Both in a strange way, in a sense that as a kid I was not sure why, but I had a very clear notion that when I grew up I wanted to be a filmmaker. But I had no idea what it was about, making films yes, but how? It was kind of this childhood obsession, or not an obsession because it was strangely clear that was what I wanted to do. So I was attracted to film, but it was not accessible – you cannot make movies when you are growing up. Eventually you are able to approach filmmaking, but you always approach it the hard way. So when I was a teenager until I was a young man, meaning aged fifteen to twenty five, my relationship to art was mainly through painting. As well as painting I was drawing and doing graphic design because I needed to express myself, and I could not be satisfied by doing just stupid jobs in the film industry – it was too frustrating. But I think all the while I was approaching cinema step by step, gradually understanding what it was about until I got to a point when I had to choose between painting and making movies. You can’t follow two roads at the same time, or at least I could not.

Agnieszka Holland described the cinema to me as a “conglomerate” art form. If this is true then your own journey mirrors the very essence of what filmmaking is.
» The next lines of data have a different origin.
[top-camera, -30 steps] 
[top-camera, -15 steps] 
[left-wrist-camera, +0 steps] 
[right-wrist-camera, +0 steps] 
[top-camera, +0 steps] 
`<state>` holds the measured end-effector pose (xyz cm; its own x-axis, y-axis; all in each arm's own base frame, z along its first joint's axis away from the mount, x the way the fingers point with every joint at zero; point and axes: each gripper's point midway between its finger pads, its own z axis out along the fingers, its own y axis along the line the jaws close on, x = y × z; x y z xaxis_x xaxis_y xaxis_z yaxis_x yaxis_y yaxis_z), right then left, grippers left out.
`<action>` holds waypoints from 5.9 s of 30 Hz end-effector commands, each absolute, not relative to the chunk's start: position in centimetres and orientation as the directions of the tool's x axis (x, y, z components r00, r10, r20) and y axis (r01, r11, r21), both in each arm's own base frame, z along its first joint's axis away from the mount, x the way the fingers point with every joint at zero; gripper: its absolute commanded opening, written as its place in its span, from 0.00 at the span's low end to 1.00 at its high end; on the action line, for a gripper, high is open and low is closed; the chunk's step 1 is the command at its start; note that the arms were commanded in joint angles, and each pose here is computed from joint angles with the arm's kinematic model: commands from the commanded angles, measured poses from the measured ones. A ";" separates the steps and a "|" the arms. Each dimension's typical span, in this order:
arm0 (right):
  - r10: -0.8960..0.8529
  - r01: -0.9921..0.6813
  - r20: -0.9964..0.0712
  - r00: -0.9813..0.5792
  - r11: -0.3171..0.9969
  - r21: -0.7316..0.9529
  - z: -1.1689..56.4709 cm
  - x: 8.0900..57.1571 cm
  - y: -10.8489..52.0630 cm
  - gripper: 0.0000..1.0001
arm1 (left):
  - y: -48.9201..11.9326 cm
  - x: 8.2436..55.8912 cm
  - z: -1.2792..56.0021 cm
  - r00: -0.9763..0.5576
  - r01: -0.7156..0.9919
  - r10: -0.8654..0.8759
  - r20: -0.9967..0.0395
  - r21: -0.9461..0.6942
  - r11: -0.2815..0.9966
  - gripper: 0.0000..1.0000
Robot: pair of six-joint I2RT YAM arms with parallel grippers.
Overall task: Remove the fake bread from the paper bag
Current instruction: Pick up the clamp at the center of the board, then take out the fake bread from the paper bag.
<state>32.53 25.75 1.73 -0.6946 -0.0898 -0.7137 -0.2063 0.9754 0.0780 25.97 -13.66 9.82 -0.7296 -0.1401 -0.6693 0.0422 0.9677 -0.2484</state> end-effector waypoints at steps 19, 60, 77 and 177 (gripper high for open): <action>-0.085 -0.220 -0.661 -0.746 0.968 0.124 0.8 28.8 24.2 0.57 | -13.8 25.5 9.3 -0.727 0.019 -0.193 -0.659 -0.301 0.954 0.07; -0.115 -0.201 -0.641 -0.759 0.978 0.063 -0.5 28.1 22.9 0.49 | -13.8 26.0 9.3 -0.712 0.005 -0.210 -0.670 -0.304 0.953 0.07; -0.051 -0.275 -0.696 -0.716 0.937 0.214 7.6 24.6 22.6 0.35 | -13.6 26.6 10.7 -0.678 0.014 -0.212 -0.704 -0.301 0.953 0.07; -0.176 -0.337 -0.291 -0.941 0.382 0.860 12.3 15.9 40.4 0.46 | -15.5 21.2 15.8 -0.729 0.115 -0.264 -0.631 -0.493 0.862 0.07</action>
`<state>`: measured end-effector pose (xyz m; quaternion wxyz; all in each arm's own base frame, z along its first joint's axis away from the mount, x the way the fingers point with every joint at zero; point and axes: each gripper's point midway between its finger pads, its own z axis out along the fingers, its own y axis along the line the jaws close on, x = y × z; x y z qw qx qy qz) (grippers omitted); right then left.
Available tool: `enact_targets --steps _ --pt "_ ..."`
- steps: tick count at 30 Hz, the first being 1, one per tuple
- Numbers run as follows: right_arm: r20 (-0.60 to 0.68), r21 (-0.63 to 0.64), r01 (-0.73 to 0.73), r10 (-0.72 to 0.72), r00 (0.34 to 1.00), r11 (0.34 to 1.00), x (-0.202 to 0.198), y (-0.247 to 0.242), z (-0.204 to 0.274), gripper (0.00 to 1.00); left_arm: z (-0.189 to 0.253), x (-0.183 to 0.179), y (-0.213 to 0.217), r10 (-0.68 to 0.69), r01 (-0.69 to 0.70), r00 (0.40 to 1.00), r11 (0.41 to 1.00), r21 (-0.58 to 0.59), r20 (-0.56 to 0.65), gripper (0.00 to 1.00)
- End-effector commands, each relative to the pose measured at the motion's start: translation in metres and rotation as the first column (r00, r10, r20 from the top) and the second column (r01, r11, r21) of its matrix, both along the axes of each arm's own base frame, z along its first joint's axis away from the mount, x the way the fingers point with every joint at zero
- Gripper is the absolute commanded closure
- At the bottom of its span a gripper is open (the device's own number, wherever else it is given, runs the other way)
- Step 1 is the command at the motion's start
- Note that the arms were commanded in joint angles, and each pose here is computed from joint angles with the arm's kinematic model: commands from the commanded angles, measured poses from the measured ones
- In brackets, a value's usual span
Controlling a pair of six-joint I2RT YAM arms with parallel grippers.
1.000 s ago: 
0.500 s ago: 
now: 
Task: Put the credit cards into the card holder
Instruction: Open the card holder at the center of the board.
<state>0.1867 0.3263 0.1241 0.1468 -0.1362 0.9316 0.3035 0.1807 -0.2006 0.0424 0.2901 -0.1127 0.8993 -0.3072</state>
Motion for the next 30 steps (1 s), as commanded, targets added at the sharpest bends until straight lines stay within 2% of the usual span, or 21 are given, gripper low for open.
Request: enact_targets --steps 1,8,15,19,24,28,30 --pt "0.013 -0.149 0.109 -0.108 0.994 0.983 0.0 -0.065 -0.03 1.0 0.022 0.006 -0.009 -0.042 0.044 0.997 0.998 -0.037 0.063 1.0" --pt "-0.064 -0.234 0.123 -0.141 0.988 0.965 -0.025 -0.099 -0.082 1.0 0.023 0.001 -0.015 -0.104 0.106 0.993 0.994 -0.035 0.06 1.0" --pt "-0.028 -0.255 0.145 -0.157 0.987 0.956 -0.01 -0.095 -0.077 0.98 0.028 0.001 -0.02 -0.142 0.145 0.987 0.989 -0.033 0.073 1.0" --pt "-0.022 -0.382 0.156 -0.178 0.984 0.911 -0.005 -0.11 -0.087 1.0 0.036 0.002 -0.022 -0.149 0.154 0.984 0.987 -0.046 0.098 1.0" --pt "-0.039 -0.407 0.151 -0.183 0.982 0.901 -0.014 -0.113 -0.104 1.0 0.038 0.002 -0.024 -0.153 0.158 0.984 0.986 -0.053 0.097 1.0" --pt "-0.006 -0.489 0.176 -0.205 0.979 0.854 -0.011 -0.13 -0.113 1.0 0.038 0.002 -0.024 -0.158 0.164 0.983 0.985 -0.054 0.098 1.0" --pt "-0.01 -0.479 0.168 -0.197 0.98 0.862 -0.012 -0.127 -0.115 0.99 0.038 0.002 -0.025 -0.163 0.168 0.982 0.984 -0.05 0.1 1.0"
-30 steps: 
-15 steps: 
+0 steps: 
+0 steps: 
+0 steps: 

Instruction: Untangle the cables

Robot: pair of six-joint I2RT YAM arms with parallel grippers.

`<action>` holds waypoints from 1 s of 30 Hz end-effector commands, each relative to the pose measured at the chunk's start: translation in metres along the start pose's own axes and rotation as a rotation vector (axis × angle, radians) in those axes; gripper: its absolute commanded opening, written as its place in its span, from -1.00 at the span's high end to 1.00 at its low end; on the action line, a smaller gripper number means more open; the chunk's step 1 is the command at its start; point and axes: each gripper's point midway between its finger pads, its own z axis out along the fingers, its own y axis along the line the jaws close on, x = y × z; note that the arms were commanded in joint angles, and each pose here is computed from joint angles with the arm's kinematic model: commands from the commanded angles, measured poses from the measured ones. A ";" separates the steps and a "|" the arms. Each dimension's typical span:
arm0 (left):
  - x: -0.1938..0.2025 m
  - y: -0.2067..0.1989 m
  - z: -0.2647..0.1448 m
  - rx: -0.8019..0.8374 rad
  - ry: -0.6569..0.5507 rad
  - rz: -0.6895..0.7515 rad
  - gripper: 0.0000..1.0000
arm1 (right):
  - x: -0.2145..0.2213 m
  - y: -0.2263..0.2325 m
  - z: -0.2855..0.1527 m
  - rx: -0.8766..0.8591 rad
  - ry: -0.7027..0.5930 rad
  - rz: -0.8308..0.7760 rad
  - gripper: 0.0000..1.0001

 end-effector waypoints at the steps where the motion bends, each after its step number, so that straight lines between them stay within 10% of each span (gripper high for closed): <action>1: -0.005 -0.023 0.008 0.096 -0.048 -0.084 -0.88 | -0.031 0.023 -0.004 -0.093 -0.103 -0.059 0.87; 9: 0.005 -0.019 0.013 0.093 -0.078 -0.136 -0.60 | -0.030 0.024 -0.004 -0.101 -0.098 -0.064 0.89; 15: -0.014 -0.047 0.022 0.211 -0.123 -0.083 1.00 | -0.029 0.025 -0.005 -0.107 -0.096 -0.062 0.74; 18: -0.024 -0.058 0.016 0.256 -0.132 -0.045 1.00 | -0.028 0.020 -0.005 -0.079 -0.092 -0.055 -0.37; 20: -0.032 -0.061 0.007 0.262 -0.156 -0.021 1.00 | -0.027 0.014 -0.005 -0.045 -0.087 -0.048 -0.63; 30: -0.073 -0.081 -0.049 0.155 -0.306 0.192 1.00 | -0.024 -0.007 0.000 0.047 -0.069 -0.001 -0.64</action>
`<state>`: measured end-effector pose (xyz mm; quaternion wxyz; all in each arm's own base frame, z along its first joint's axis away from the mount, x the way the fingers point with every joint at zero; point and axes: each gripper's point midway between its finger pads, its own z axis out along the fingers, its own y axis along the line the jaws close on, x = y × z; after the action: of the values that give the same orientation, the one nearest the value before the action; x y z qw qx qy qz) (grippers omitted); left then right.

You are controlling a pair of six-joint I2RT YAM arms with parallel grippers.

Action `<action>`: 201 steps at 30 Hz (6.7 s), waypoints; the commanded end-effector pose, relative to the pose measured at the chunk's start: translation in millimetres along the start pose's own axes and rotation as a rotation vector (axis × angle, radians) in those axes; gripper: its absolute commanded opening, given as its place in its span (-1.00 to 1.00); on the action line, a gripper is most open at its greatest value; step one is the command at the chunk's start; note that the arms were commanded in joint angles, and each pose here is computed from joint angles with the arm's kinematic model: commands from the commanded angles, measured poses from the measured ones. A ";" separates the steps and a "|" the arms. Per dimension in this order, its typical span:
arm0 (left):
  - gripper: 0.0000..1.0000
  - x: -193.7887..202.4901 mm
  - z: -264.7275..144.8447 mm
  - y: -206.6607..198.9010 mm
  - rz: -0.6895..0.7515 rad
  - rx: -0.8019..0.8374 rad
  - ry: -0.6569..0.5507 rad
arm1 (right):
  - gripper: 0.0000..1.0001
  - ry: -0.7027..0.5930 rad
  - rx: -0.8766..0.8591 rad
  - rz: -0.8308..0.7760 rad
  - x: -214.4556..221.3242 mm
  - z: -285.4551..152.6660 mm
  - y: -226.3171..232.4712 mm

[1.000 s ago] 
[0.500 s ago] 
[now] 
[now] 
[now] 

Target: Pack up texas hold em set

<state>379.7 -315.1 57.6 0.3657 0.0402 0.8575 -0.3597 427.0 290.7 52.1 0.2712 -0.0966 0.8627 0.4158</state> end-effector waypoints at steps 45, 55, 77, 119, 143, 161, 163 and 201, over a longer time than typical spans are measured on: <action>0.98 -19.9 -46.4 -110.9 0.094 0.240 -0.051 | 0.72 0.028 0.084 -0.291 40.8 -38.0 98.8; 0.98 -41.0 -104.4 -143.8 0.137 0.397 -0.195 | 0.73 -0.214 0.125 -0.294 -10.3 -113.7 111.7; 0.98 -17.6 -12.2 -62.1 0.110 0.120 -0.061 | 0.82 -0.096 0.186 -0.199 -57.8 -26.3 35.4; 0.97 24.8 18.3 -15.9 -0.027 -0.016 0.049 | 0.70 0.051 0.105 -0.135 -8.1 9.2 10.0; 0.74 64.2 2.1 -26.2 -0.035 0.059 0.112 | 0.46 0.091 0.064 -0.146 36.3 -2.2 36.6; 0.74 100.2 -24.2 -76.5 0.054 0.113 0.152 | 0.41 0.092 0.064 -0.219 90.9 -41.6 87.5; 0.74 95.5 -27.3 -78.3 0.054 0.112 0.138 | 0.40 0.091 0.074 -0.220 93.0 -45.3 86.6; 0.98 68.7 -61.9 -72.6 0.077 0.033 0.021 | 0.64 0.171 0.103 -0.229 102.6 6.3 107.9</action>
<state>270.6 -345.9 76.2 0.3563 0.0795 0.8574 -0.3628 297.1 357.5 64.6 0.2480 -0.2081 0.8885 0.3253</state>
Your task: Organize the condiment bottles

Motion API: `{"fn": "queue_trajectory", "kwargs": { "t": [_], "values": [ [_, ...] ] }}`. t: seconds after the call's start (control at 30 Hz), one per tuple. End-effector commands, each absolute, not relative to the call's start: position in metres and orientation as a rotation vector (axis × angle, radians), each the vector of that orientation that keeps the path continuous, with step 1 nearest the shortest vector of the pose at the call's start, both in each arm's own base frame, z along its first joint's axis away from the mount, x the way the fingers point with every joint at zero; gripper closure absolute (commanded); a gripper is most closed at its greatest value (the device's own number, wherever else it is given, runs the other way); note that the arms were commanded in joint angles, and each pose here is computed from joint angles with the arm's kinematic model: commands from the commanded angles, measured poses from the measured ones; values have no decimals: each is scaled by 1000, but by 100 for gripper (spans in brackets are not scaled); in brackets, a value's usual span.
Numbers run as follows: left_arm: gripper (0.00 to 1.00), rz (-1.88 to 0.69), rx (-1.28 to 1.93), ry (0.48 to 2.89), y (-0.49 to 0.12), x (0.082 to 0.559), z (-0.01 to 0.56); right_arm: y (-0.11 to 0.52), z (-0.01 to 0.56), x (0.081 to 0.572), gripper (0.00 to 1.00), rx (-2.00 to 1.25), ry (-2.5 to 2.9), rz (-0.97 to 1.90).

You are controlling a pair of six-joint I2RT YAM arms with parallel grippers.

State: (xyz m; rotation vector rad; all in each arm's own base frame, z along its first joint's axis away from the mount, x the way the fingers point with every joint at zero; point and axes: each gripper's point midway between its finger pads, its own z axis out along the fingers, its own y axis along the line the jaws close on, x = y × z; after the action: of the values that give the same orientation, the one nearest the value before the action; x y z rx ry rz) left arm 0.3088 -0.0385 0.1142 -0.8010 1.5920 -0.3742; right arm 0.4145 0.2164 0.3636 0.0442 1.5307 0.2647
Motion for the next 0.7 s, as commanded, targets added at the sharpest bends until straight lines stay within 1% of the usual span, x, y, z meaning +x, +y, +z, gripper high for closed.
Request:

Yes absolutely! It was about figuring out a few ideas, which I think are fairly complex in terms of what cinema is about. I made a couple of naïve short films initially and at that point I needed to reflect on the nature of the medium. I was extremely lucky because I had the opportunity to start writing for Cahiers du Cinéma, which I did for five years between 1980-1985. So it was quite a while ago when I was a young man. I began to understand exactly what cinema was about or at least what cinema was about for me – how you had to question the nature of the medium to be able to understand what it is you want to do, and if it’s right for you. And I started imagining the framework where I would be making films, meaning that I was judging cinema to be an art form that is not part of art history, but could eventually look at art history.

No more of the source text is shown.